# Requirement
An image-free reproduction of the data below is needed: print it exactly.

# Source data
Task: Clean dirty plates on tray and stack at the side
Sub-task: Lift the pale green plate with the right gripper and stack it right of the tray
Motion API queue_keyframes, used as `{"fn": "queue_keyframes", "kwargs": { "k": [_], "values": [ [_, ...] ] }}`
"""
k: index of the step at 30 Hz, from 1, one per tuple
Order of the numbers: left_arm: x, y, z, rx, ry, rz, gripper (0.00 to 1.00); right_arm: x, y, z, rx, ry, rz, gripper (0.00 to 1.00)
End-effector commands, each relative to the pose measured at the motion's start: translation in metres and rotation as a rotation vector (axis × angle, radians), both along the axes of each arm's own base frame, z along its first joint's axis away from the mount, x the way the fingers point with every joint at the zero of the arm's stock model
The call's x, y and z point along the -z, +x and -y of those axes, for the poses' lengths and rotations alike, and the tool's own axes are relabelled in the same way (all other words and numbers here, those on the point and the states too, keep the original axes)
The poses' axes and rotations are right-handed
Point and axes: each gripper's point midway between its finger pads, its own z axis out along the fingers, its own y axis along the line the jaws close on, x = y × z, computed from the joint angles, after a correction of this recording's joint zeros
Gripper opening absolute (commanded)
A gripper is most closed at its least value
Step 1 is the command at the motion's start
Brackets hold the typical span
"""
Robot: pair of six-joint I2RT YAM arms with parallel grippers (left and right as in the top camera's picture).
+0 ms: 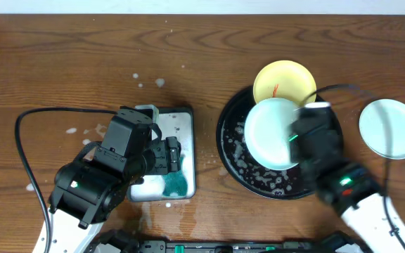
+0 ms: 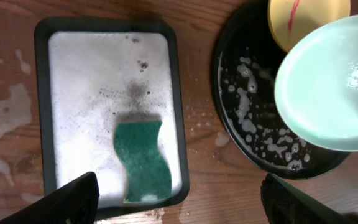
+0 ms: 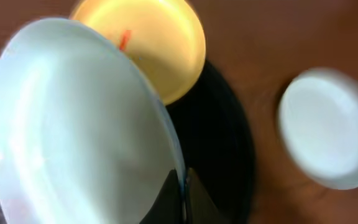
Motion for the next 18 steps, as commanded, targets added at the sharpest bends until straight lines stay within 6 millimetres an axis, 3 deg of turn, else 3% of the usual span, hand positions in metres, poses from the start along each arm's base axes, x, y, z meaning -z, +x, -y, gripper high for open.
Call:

# Task result
Task: Clean dirty plates on tray and stack at the side
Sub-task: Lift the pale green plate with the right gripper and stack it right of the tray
Motion API queue_keyframes, used as `{"fn": "queue_keyframes", "kwargs": { "k": [_], "values": [ [_, ...] ] }}`
"""
k: index of the step at 30 Hz, from 1, one per tuple
Order of the numbers: left_arm: x, y, z, rx, ry, rz, gripper (0.00 to 1.00); right_arm: x, y, z, rx, ry, rz, gripper (0.00 to 1.00)
End-effector commands, each relative to the pose measured at the motion's start: translation in metres and rotation as a rotation vector (axis × angle, radians), both along the axes of each arm's own base frame, z along its first joint's axis away from the mount, x the way the fingers point with every joint at the zero of the arm's stock model
The call's x, y and z point along the -z, +x and -y of those axes, for the poses' lengths and rotations alike, and the tool's own axes are relabelled in the same way (all other words and numbers here, those on the point and the states too, keep the original axes)
The poses' axes and rotations are right-handed
Point and axes: each gripper's point midway between its finger pads, its own z axis out along the fingers, its own y axis along the line the jaws close on, x = y × z, computed from the joint angles, after a correction of this recording's joint zeros
Gripper opening absolute (commanded)
A gripper is most closed at its least value
Step 1 is the command at the motion's start
Brackets hold the typical span
"""
Robot: pair of six-joint I2RT YAM arms with parallel grippers (left and right as in the top camera's picture).
+0 ms: 
+0 ms: 
+0 ms: 
Motion for the next 18 steps, as commanded, targets added at the sharpest bends until straight lines stay within 6 millimetres an axis, 3 deg of turn, else 3% of the usual span, hand positions in metres, poses from the start along each arm's base axes, x, y, z meaning -z, +x, -y, gripper high for open.
Call:

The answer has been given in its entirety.